Critique – Théâtre

Tenir la folie à distance

4.48 Psychose, vertigineux monologue sur la façon de vivre avec sa mort.

Difficile de ne pas lire la dramaturge Sarah Kane à l’aune de son suicide. Les cinq pièces de l’auteure britannique convoquent une grande part de violence. Plusieurs critiques lui ont reproché sa brutalité. D’autres ont salué la justesse et le potentiel théâtral de son écriture. La souffrance et le motif de la mort précoce sont si présents dans ses pièces que la tentation biographique est immense, et l’est d’autant plus dans le cas de son dernier texte, 4.48 Psychose. Fragmentaire et éclaté, achevé par Kane juste avant sa mort en 1999, il aborde de front le suicide.

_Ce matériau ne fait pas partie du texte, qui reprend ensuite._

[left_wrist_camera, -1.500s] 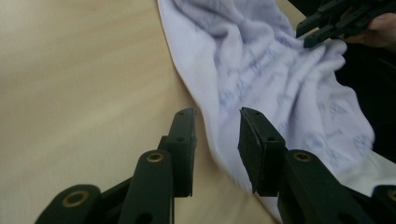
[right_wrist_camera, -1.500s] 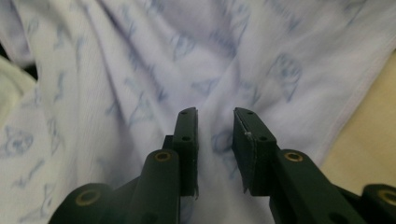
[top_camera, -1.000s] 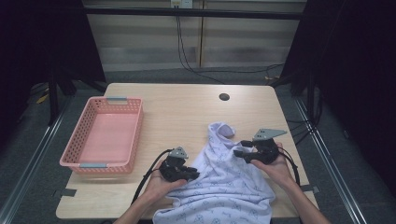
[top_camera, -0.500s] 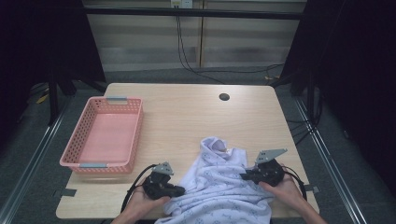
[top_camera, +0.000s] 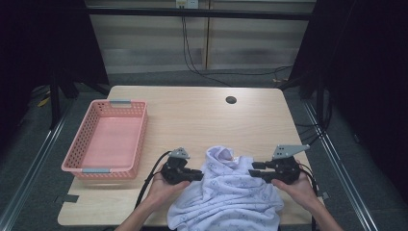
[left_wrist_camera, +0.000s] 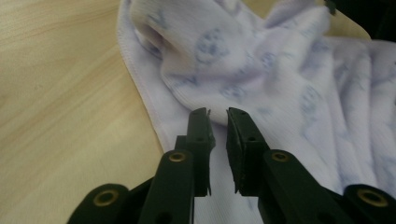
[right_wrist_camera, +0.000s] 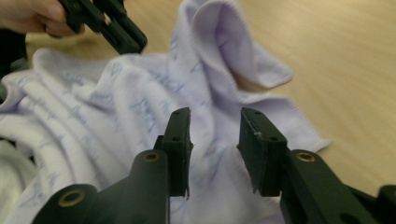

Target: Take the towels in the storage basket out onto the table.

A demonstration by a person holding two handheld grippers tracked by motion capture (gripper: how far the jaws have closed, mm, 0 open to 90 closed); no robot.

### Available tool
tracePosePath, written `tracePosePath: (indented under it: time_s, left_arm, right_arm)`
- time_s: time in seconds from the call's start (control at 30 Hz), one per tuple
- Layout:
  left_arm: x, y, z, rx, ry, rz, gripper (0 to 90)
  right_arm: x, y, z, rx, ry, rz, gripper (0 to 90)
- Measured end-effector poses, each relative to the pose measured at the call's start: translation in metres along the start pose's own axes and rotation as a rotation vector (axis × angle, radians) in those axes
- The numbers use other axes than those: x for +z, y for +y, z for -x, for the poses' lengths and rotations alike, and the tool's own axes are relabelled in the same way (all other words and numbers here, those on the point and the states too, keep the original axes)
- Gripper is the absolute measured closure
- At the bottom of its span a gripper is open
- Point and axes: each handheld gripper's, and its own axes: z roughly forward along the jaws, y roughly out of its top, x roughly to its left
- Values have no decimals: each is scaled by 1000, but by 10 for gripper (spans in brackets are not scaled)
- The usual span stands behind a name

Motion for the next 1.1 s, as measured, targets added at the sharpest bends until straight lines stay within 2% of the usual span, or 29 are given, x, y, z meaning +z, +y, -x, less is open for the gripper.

À l’intérieur de ce verti­gineux casse-tête théâtral, nous savons qu’une femme confie son envie de mourir. Devant son thérapeute, elle se défend d’être malade, le confronte au sujet de sa mutilation volontaire et raconte son rapport trouble aux médicaments. Le texte alterne les formes (échanges polyphoniques, monologues, listes, poèmes), les registres (naturaliste, cru, lyrique) et les styles (répétitions, énumérations, majuscules ou absence de ponctuation). Comment traduire ou même transposer sur le plateau la complexité, voire la confusion, de cette partition sensible et éminemment visuelle?

Ce travail sied bien à Florent Siaud, adroit dramaturge, habitué à fréquenter des textes denses et cryptés. Pour sa seconde pièce montée à La Chapelle, il choisit d’entrer dans le texte de Kane en façonnant un seul personnage à partir des diffé­rentes voix qui composent 4.48 Psychose. Contrairement à ce qu’on pourrait croire, il ne s’agit pas d’une évidence. Ce choix fonde la ligne directrice de la mise en scène en plus de la nourrir. Il fait de ce personnage la conscience du spectacle, et c’est là l’essence de la proposition: nous mettre en présence d’un sujet qui assume ses troubles. Siaud s’était emparé du Quartett de Heiner Müller en exploitant un procédé similaire (La Chapelle, 2013). En redistribuant certains dialogues, il resserrait l’histoire autour d’un seul personnage et superposait les identités.